While there has been division about whether the council should adopt a T21 ordinance, the consensus of the board has been that any action on the issue should be statewide action.

That sentiment remains.

“The state should align with (what has been ordered),” Commissioner Raeanne Danielowski said. “I don’t want to create pockets of people following (the change and not).”

Some would like to do even more.

“I know there are a lot of factors that led us to our decision, but now we’re sitting on an island of not taking action,” Commissioner Lisa Fobbe said. “I would like to see it as a priority.”

Commissioner Tim Dolan said something to keep in mind is where the county wants to put its horsepower behind.

In the case of T21, that issue already has legs, he said.

Fobbe asked if does have legs. She said she wasn’t sure.
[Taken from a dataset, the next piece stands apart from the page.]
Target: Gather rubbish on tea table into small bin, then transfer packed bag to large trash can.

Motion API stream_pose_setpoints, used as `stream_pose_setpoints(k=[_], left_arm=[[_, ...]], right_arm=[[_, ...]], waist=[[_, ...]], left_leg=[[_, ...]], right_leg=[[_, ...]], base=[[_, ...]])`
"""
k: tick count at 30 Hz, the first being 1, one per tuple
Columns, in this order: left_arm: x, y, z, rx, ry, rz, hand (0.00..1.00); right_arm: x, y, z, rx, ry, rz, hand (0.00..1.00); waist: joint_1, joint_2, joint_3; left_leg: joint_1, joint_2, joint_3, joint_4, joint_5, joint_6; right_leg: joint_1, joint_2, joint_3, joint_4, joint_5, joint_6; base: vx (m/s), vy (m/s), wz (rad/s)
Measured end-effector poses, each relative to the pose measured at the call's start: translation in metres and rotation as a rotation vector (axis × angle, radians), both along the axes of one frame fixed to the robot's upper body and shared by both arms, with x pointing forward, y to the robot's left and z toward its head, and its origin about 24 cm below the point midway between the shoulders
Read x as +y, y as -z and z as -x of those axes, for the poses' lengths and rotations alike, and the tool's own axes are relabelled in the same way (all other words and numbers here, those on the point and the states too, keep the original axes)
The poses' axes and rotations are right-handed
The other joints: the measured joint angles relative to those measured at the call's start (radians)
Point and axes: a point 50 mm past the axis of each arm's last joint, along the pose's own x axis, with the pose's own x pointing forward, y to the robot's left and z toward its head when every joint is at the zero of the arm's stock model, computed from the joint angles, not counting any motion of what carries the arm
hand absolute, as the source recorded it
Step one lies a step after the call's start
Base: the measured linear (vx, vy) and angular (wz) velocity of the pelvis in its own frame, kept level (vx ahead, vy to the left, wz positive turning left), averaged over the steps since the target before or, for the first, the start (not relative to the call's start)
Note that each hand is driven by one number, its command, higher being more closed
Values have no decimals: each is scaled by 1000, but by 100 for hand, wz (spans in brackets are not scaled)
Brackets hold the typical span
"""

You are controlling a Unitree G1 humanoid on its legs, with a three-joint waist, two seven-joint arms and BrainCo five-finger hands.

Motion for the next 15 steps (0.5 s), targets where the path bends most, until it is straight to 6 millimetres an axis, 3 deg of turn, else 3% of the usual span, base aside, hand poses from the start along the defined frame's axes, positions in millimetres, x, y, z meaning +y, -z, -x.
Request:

All seem to agree the state should align with the federal government on T21.

Legislative agenda planning for future years to start earlier

Sherburne County Board Chair Felix Schmiesing was in favor of adding a priority for the county that’s not even in the mix.

“I really think T21 is the dance everyone will be at, but this (talk of legalization of marijuana) the one that is going to slip through,” he said. “It will be devastating. I’d rather see us craft an opposition to this.”

Schmiesing added later:  “It’s nice to see this board engaged in this document as much as they are. Even though it does create differences among us, it makes us focus in. These are important issues.”

Constituents can expect more dialogue and earlier in 2020.  Board members expressed a desire to expedite the process going forward. Commissioner Dolan said this year it would have been difficult to do that with the change in the top administrative position between Steve Taylor and Bruce Messelt, but added that he would like to see the board involved in the drafting and creation of this well in advance.

“We’ll be down lobbying as much as anyone, so the more we’re involved on the front end the better off we will be and the more buy-in we’ll have.”

This is the third year the board has approved a legislative platform, and next year’s will be even more definitive.

“I love the process improvements,” Messelt said during the work session.